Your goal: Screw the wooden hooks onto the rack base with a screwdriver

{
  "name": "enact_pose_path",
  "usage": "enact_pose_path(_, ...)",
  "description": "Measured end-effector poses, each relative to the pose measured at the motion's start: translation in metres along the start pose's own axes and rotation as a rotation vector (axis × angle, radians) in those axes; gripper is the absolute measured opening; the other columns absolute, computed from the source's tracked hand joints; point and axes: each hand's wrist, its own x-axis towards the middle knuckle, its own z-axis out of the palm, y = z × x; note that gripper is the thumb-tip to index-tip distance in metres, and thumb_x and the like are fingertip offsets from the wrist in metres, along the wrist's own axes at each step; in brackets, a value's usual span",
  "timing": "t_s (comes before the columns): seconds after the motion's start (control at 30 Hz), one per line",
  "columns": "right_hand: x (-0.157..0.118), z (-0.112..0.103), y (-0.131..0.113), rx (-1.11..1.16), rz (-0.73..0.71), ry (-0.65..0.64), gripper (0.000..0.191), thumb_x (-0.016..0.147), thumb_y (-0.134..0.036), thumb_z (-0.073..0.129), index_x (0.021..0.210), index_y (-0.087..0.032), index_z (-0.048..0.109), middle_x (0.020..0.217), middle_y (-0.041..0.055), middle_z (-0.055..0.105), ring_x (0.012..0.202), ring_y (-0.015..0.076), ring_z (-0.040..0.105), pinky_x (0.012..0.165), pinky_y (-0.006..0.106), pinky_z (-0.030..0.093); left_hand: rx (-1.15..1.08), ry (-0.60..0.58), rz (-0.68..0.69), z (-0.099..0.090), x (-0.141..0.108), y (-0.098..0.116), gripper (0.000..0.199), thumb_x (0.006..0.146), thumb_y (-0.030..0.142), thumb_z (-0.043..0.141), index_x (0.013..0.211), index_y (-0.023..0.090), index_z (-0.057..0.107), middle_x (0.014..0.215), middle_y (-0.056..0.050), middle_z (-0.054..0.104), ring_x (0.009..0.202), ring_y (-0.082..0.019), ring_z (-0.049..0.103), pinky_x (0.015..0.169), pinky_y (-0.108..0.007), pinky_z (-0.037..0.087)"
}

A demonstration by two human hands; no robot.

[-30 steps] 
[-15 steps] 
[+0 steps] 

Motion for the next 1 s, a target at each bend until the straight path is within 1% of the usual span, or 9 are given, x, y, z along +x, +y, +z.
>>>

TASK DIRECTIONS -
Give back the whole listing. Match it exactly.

EXPECTED ANSWER -
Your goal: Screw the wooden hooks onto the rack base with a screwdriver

{
  "name": "enact_pose_path",
  "usage": "enact_pose_path(_, ...)",
  "description": "Measured end-effector poses, each relative to the pose measured at the motion's start: translation in metres along the start pose's own axes and rotation as a rotation vector (axis × angle, radians) in those axes; gripper is the absolute measured opening; the other columns absolute, computed from the source's tracked hand joints; point and axes: each hand's wrist, its own x-axis towards the middle knuckle, its own z-axis out of the palm, y = z × x; note that gripper is the thumb-tip to index-tip distance in metres, and thumb_x and the like are fingertip offsets from the wrist in metres, along the wrist's own axes at each step; in brackets, a value's usual span",
  "timing": "t_s (comes before the columns): seconds after the motion's start (control at 30 Hz), one per line",
  "columns": "right_hand: x (-0.157..0.118), z (-0.112..0.103), y (-0.131..0.113), rx (-1.11..1.16), rz (-0.73..0.71), ry (-0.65..0.64), gripper (0.000..0.191), thumb_x (-0.016..0.147), thumb_y (-0.134..0.036), thumb_z (-0.073..0.129), index_x (0.021..0.210), index_y (-0.087..0.032), index_z (-0.048..0.109), middle_x (0.020..0.217), middle_y (-0.041..0.055), middle_z (-0.055..0.105), ring_x (0.012..0.202), ring_y (-0.015..0.076), ring_z (-0.040..0.105), pinky_x (0.012..0.165), pinky_y (-0.006..0.106), pinky_z (-0.030..0.093); left_hand: rx (-1.15..1.08), ry (-0.60..0.58), rz (-0.68..0.69), z (-0.099..0.090), x (-0.141..0.108), y (-0.098..0.116), gripper (0.000..0.199), thumb_x (0.006..0.146), thumb_y (-0.030..0.142), thumb_z (-0.043..0.141), index_x (0.013..0.211), index_y (-0.023..0.090), index_z (-0.057..0.107), middle_x (0.014..0.215), middle_y (-0.056..0.050), middle_z (-0.054..0.104), ring_x (0.009..0.202), ring_y (-0.082..0.019), ring_z (-0.049..0.103), pinky_x (0.015..0.169), pinky_y (-0.108..0.007), pinky_z (-0.037..0.087)"
}

A demonstration by two human hands; no robot.

[-30 steps] 
[-15 steps] 
[+0 steps] 

Motion for the next 1 s, a target at each bend until the straight path is within 1% of the usual span, or 9 are given, x, y, z along +x, +y, +z.
>>>

This exercise requires no further response.